Another solution is to broaden origination. This allows fund managers to improve the returns for senior debt by foregoing those deals where a financial sponsor will play a large number of would-be lenders off against each other as they compete to offer the cheapest deal, the highest leverage, the loosest covenant terms, or a combination of all three.
For lenders pursuing this option, “the non-sponsor deal is very interesting and a differentiator”, says Davis. Lenders that have devoted resources to expanding geographically within Europe, beyond those sponsored deals arranged in the London market, have been able to improve their origination, according to market watchers. They refer to Ares, which has five European offices, and Hayfin, which has seven if Israel is included.
Floris Hovingh, partner and head of financial services firm Deloitte’s alternative capital solutions team in London, says a lender with good origination “might see 250 opportunities – and out of those opportunities they can choose the best eight to 10 deals”. A lender without “boots on the ground” outside London might see only 150 opportunities.
Romain Cattet, partner at Marlborough Partners, the debt fund advisory firm, in London, echoes this: “If you want to build your fund size” – as many senior lenders are doing – “to invest your money you have to go as wide as possible”. For this reason, “I think the market is going pan-European.”

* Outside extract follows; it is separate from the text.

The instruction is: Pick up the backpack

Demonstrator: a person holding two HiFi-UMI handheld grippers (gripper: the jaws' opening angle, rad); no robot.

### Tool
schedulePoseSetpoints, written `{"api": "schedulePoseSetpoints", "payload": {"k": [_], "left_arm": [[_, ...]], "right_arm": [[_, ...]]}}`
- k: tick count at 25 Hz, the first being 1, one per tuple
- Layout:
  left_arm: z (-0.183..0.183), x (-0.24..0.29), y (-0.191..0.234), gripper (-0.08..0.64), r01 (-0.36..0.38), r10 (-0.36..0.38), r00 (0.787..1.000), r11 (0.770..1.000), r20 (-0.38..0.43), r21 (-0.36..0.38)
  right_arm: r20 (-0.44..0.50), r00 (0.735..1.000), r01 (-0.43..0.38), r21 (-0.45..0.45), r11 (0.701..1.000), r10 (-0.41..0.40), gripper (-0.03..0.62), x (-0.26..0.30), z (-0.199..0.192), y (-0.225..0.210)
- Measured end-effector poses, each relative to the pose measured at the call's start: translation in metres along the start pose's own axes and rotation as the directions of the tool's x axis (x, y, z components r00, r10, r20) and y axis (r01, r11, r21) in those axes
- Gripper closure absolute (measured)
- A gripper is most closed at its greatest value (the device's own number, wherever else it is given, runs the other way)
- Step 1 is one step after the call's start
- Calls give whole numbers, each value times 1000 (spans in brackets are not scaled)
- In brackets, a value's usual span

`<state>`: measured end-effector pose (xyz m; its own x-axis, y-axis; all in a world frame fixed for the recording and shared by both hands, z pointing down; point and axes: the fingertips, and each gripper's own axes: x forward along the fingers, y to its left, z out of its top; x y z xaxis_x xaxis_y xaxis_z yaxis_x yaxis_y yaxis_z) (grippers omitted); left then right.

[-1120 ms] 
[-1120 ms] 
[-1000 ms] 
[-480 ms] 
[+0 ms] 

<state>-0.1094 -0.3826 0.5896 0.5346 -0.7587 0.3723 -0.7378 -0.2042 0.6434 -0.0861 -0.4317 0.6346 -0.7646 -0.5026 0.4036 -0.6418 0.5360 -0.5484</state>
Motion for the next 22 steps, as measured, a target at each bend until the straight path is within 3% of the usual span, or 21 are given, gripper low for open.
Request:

But at the same time, there’s a reason for some national markets not being well trodden. “The UK is easy and the rest of north-western Europe is fairly easy, but the bar for credit is higher in Spain and Italy, although an increasing number of lenders will look at this,” says Hovingh. “Greece, Turkey and Cyprus are nearly impossible,” he adds, citing political risk and other issues.
WATCH OUT FOR THE BULL
However, spreading the net geographically should help senior lenders avoid the customary hazard of a credit bull market – a hazard most European private debt funds are encountering for the first time. This is the risk that, with defaults still low and competition for the available pool of borrowers high, lenders will drop their guard and start lending foolishly.
Some observers worry that this is happening already. “A certain proportion of direct lenders are not as stringent as they should be,” says one fund manager based in London. “They are certainly relaxing terms and due diligence requirements, and pushing up leverage levels, beyond what I would be comfortable with.”
It may be the LPs that ultimately take any heat out of the market, by reducing the build-up of dry powder putting GPs under such pressure to lend. “We are seeing looser documentation and higher leverage,” says a placement agent based in New York. “When there is a headwind, will these companies be in a position to perform or not? This puts investors in a more precarious situation.”
He thinks that LPs are starting to question whether they want to invest in this environment – and any ensuing reluctance could, for the sake of the long-term sustainability of the market, be a positive outcome.